Framed vs. Inflatable Pontoon??

I am looking into purchasing a pontoon boat for the first time. Ideally it will be adequate for lake, river and salt fishing.

I was originally thinking frameless, as I do not have much space for starage and transport would be optimal. But, I have heard that frameless pontoons can be a safety issue on the rivers around here, even during the summer. I have been told that without the rigidity of a framed pontoon, i may have issues navigating some sections.

I thought i should reach out and ask for more opinions???



Active Member
The weakness with frameless boats are their oar mounts. I've had 2 units fail, currently working on having a solid metal piece made instead of the plastic ones. Other than that they're great for transporting and storage!


Not to be confused with Freestone
I really like my Bucks Southfork. It's only about 52lbs and handles well on all the waters I've been on. The frameless ones I've looked at just don't seem as river reliable to me.


Well-Known Member
I have a Watermaster. It is frameless. I've floated the Sol Duc and Dean Rivers twice each and a host of less difficult rivers with no issues. It's true that you can't reef on the oars like you might do on a 14 foot white water raft with rowing frame or a drift boat equipped with heavy duty aluminum or fiberglass oars. The standard oars, with their 3" ferrule, won't take excessive strain. Heavy duty versions are available, and I've thought about getting them, but am concerned that could make the oarlocks the weakest link, and they are harder to service in the field.
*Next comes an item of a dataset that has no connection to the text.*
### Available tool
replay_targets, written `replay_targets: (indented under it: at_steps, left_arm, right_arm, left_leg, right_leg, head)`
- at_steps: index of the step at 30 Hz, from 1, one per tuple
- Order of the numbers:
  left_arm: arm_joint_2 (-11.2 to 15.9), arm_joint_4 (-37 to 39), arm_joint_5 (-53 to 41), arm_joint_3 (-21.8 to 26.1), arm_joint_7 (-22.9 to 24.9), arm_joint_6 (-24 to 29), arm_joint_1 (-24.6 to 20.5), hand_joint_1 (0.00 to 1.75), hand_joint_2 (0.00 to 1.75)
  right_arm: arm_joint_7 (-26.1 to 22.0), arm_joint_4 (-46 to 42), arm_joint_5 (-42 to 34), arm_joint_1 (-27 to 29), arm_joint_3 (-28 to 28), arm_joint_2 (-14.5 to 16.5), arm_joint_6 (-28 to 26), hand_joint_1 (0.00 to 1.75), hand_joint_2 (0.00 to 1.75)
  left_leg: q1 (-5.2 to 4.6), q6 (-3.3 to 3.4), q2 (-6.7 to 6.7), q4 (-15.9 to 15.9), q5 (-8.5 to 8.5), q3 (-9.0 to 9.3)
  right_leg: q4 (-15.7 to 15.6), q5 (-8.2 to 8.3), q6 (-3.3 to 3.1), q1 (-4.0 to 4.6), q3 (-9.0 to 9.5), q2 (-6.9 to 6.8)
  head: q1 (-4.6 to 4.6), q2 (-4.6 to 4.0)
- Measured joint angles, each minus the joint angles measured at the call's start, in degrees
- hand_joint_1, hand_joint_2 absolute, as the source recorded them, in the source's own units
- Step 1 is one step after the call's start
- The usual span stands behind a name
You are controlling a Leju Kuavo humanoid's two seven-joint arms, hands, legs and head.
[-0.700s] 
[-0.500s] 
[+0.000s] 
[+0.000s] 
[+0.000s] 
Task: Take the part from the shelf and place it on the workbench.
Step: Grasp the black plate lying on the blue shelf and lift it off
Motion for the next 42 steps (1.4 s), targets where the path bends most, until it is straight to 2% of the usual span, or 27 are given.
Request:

The upshot is that unless run the wildest rivers and can't put less than 300 pound-foot of torque on your oars, a frameless one-man raft can probably successfully take on more difficult water than you can.



Active Member
Try to get access to a Watermaster through this site's gear program and take it out to Rattlesnake Lake for a day. If you arrange with us in advance, we'll meet you at the lake and you can try one of our framed pontoon boats and you can try them both out on the same day and maybe catch some fish at the same time. That is what I call a win-win!
I have had Southforks for years. I fish the snot out of them and the reliability is great. I can easily get on in a standard pickup bed by taking some air out of the pontoons and I could even carry one in a Ford Explorer by deflating the pontoons. I also note a lot of them on car top carriers.

I really do thing you get a lot more durability and strength in a frame boat. This makes them more useful in the wide variety of environments you mentioned. I would certainly rather be in one when the wind comes up and you have to row home.